(Data items)
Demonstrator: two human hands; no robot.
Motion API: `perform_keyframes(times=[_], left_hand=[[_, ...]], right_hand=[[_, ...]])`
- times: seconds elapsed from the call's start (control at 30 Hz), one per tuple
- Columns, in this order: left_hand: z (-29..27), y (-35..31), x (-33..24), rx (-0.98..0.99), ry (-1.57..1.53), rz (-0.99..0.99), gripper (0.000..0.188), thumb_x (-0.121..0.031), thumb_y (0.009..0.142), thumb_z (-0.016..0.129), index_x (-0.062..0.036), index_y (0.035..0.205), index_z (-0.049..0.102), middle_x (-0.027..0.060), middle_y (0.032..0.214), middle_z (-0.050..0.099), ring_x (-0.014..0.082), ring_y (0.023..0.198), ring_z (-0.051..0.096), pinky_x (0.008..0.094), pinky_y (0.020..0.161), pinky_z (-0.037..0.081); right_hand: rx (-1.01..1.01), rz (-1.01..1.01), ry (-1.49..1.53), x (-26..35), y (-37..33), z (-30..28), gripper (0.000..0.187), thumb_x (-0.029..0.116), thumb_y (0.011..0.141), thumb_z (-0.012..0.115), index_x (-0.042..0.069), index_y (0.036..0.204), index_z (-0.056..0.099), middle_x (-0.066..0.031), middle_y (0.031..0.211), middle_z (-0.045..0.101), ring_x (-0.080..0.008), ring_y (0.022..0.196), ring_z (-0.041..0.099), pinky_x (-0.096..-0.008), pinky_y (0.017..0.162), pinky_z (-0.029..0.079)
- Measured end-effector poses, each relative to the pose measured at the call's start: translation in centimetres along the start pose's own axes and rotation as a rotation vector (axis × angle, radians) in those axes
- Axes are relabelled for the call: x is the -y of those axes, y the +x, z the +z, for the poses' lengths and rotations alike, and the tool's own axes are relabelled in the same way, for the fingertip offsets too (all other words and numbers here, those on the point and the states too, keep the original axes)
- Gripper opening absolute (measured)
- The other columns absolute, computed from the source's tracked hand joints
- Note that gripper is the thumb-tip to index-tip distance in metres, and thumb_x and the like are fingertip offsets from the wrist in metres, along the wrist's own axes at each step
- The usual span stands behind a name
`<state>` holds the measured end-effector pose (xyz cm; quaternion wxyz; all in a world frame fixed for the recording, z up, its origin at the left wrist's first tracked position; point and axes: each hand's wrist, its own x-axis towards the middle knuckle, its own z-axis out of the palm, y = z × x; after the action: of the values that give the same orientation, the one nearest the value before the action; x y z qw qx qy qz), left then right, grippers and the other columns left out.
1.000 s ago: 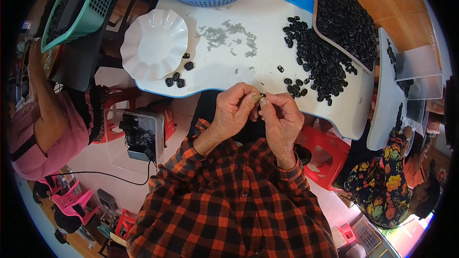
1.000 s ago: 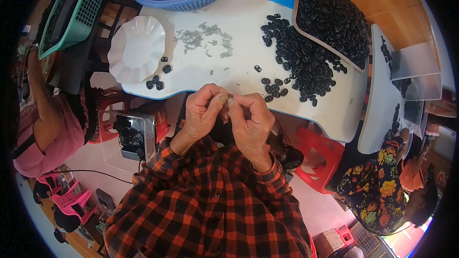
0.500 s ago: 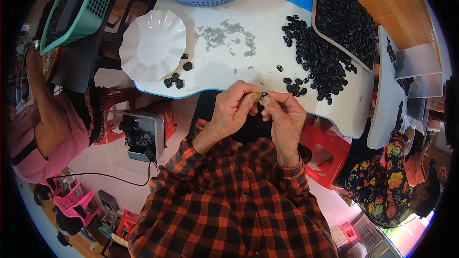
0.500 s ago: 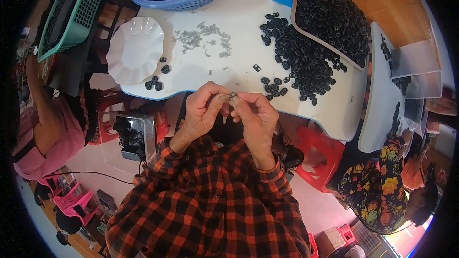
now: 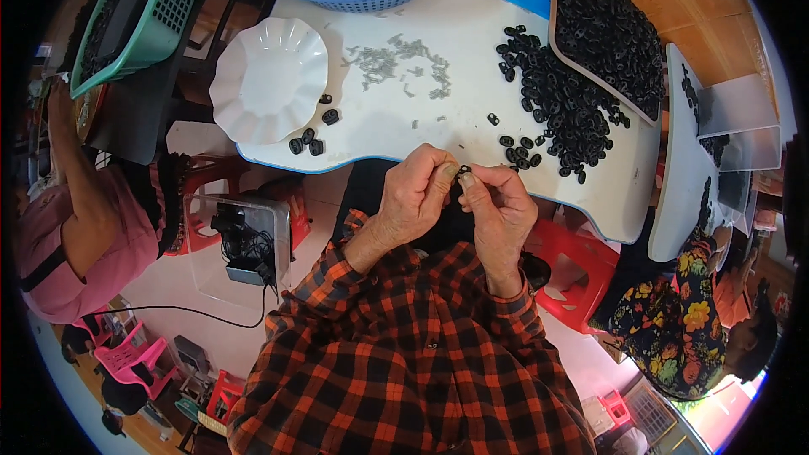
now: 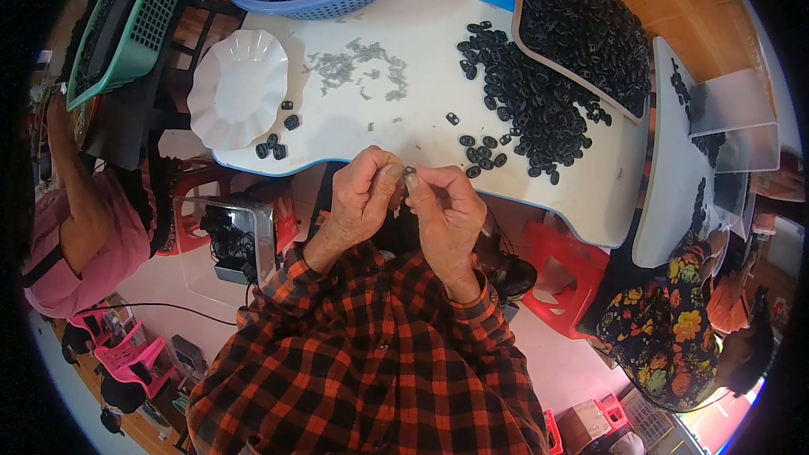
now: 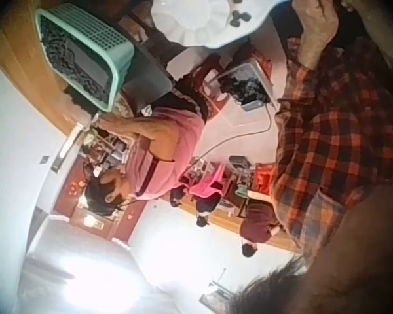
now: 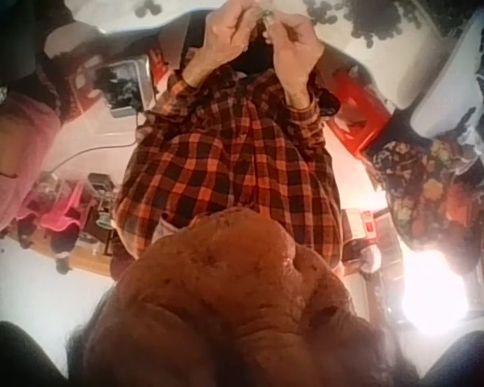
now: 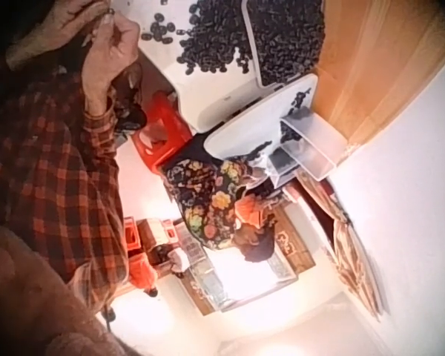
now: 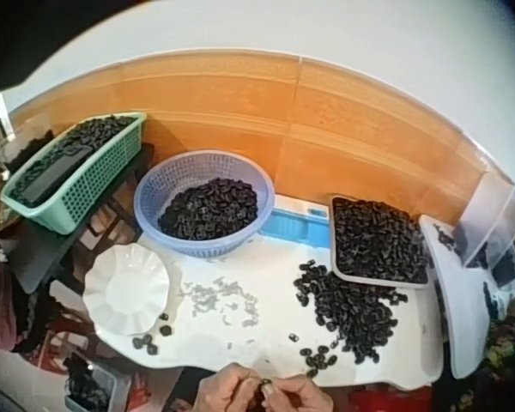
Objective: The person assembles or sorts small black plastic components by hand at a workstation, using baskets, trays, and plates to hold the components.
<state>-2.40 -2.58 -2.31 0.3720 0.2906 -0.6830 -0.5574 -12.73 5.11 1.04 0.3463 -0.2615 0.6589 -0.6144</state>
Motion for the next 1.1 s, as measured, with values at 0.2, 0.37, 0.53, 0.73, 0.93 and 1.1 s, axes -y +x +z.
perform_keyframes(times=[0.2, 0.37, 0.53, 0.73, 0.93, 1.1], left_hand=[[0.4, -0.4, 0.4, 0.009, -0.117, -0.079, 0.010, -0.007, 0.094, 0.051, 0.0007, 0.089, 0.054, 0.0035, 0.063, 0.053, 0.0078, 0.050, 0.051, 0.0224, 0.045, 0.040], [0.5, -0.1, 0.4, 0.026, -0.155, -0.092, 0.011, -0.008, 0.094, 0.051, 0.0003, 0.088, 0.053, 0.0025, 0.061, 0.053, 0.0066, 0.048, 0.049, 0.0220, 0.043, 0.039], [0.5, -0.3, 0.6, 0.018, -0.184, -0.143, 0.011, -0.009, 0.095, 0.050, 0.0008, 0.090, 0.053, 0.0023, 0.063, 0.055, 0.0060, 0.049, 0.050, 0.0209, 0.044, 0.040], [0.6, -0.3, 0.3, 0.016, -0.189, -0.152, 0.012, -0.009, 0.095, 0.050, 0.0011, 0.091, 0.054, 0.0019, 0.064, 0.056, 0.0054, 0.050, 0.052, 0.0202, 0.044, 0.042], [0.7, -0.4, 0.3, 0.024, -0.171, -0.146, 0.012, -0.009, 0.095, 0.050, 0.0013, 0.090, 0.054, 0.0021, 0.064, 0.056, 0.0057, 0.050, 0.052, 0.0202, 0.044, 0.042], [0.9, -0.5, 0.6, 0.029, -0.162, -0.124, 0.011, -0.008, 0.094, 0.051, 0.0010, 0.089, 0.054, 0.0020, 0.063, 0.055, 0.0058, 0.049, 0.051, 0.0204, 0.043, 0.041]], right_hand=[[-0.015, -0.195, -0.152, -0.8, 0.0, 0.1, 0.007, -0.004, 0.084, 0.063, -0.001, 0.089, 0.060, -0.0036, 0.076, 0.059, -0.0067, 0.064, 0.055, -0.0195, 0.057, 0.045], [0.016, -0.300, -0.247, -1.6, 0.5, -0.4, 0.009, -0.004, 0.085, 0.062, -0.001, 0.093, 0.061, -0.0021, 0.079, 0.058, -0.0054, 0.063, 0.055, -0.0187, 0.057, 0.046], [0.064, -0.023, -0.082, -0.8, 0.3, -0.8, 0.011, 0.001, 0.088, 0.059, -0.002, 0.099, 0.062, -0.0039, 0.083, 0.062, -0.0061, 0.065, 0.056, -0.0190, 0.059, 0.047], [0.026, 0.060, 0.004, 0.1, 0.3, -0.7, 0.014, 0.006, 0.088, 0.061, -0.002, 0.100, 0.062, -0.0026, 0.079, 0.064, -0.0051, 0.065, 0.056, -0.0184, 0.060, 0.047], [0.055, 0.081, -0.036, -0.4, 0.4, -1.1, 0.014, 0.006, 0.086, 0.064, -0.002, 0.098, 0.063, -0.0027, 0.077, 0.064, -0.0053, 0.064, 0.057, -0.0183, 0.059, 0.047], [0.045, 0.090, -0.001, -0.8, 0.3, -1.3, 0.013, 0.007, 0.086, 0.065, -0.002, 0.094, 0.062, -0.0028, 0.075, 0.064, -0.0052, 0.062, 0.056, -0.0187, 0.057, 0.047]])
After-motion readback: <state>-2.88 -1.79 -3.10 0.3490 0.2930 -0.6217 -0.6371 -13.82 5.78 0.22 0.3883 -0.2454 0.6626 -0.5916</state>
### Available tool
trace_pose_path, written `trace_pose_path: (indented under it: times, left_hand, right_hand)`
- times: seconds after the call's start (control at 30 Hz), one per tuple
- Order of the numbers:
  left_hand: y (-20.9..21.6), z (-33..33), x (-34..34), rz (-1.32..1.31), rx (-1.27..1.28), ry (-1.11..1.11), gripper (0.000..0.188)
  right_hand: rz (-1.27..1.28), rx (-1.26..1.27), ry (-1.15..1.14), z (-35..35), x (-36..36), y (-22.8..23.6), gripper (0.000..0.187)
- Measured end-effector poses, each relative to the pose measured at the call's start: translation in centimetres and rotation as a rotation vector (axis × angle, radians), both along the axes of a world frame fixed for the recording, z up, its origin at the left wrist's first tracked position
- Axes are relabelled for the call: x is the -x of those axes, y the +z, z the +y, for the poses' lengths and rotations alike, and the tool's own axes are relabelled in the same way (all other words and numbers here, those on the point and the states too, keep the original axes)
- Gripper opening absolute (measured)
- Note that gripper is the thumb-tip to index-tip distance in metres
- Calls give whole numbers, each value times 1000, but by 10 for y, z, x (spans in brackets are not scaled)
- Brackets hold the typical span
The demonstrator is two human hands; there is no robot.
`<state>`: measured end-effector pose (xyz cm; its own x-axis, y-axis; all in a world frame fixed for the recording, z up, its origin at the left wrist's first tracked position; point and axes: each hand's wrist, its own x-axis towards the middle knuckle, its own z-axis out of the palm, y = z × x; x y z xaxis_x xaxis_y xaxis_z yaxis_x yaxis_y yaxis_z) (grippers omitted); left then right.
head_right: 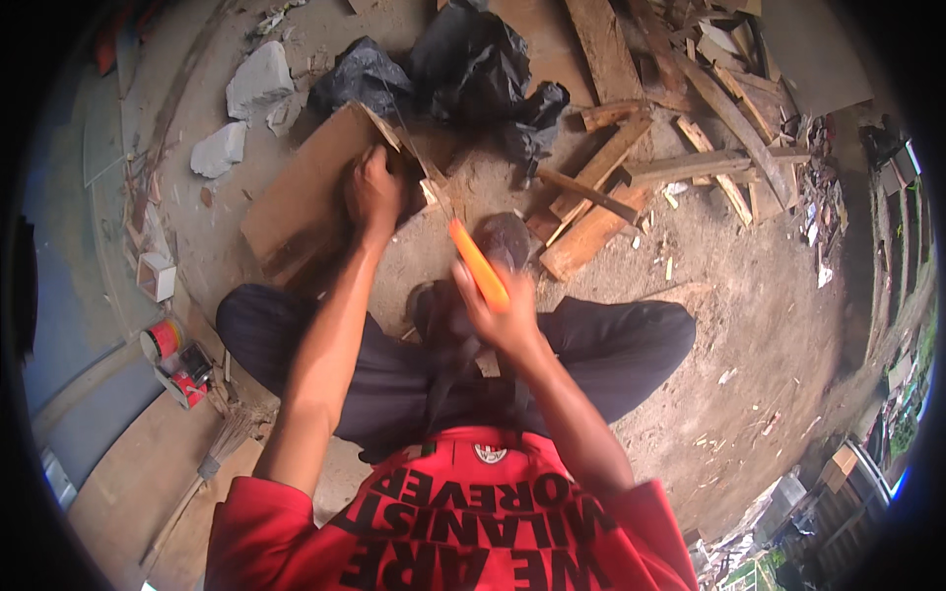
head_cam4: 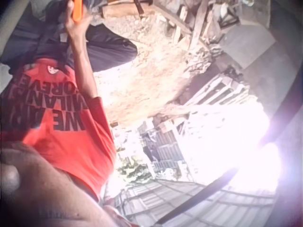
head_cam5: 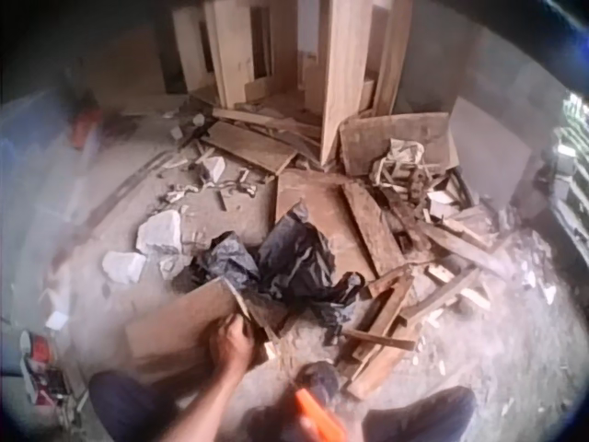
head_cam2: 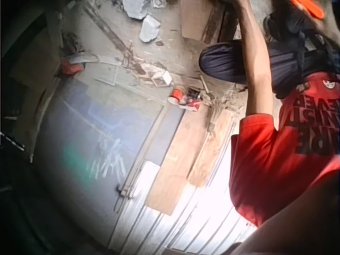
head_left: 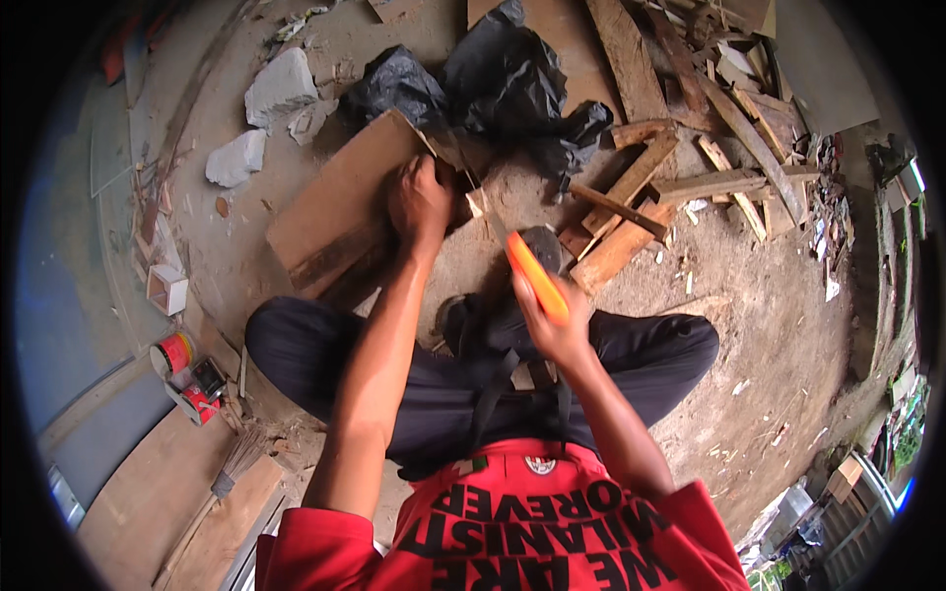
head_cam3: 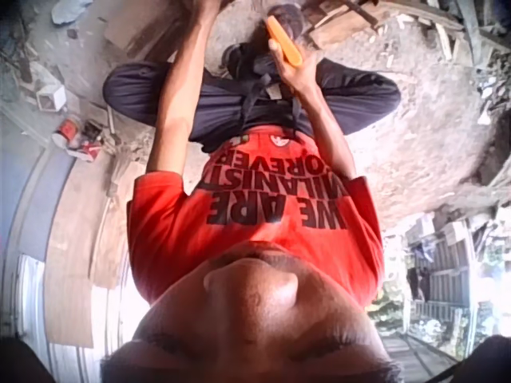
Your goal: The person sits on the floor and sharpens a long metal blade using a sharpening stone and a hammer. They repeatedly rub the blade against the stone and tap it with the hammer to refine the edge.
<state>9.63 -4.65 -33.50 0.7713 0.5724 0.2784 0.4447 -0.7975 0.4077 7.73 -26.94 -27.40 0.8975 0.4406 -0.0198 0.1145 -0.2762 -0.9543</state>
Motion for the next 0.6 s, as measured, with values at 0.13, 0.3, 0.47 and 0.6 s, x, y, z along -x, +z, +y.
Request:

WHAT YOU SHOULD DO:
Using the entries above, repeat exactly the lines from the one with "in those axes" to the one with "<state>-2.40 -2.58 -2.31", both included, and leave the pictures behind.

COMPLETED TASK:
- Measured end-effector poses, each relative to the pose measured at the call's start: translation in centimetres along the start pose's own axes and rotation as a rotation vector (axis × angle, radians) in those axes
- Axes are relabelled for the call: x is the -y of those axes, y the +x, z the +z, for the poses' lengths and rotations alike, and the tool's own axes are relabelled in the same way, for the fingertip offsets too (all other words and numbers here, those on the point and the states too, keep the original axes)
- Gripper opening absolute (measured)
- The other columns absolute, computed from the source's tracked hand joints
- Note that gripper is the thumb-tip to index-tip distance in metres, and thumb_x and the like are fingertip offsets from the wrist in metres, along the wrist's own axes at each step
- The usual span stands behind a name
`<state>` holds the measured end-effector pose (xyz cm; quaternion wxyz; all in a world frame fixed for the recording, z up, its origin at the left wrist's first tracked position; point and axes: each hand's wrist, its own x-axis towards the middle knuckle, its own z-axis out of the palm, y = z × x; after the action: of the values that give the same orientation, the one nearest the value before the action; x y z qw qx qy qz), left then right, grippers and the other columns left out.
1.000 s ago: 
1.000 s ago: 
0.500 s ago: 
0.500 s ago: 
now: 
now: 
now: 
now: 
now: 
now: 
Objective: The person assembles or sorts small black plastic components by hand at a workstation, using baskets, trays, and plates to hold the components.
<state>-2.40 -2.58 -2.31 0.3720 0.2906 -0.6830 -0.5574 -12.73 5.11 1.04 0.3463 -0.2615 0.6589 -0.6144</state>

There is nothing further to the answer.